- Data below:

################

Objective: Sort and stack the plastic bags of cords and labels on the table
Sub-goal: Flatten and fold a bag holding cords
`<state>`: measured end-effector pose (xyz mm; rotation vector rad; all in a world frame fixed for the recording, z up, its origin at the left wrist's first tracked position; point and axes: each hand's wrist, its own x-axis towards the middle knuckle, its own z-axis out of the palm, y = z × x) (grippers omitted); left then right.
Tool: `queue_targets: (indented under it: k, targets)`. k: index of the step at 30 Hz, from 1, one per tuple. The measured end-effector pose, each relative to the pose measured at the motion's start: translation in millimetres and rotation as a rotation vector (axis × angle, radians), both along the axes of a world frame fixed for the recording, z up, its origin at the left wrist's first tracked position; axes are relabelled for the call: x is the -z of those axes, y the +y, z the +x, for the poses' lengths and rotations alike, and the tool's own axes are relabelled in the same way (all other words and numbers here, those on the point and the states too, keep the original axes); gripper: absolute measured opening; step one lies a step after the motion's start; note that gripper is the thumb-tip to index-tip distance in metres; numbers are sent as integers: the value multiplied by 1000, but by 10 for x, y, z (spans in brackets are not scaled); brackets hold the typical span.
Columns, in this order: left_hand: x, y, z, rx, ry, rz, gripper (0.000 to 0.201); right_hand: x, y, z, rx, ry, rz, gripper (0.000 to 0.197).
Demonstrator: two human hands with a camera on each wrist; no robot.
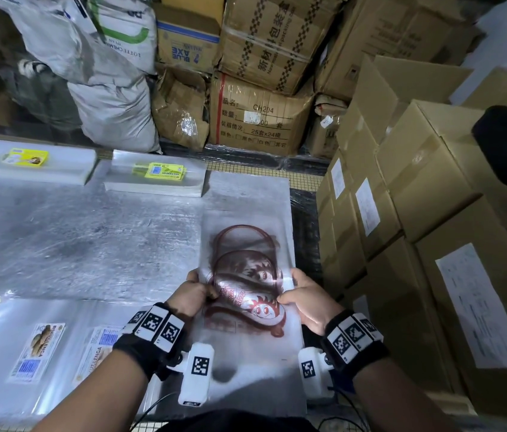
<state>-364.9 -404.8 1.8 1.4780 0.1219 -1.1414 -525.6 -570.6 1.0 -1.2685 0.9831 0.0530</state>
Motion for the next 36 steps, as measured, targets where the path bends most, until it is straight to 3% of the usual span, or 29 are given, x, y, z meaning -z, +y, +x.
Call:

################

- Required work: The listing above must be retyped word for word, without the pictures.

- Output of the exercise:
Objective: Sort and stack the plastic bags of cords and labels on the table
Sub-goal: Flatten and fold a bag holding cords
`<state>`: measured end-effector pose (xyz mm; rotation vector rad; all in a world frame fixed for the recording, z up, its origin at the left wrist's first tracked position; point and axes: each hand's wrist, its own x-axis towards the middle knuckle, its own z-axis out of the palm, y = z × x) (grippers omitted); left then right.
Tool: `queue_targets: (indented under it: k, targets)`. k: index of the step at 30 Hz, from 1, one per tuple. The measured end-effector pose, each relative to the pose measured at the motion's start: translation in millimetres and rotation as a rotation vector (axis × angle, radians), both along the axes of a world frame fixed for the recording, z up, its origin at the left wrist's first tracked position; axes are relabelled for the call: x is the -z of those axes, y the +y, z the +x, for the poses' lengths and rotations alike, and the tool's own axes are relabelled in the same way (all other words and numbers here, those on the point and the states too, keep the original axes); gripper: absolute measured opening; step one lies a step after the motion's start; note that gripper is the thumb-tip to index-tip distance in metres; numbers are sent as integers: the value multiplied by 1000, but by 10 for x, y, z (spans in brackets are not scaled); brackets hold the typical span.
Columns, in this order: left_hand: x, y, z, rx, ry, rz, gripper (0.000 to 0.201); right_hand: x, y, z, rx, ry, rz, gripper (0.000 to 0.197).
Demonstrator: two human hands with a camera on each wrist; no robot.
<state>-364.9 -404.8 1.8 1.4780 0.1219 -1.1414 -525.6 -570.6 1.0 -1.2685 0.9831 0.0530</state>
Motion for the next 36 steps, as measured, targets where the path bends most, until it is straight to 3% of the usual span, or 29 are given, x, y, z meaning -z, +y, +x.
Call:

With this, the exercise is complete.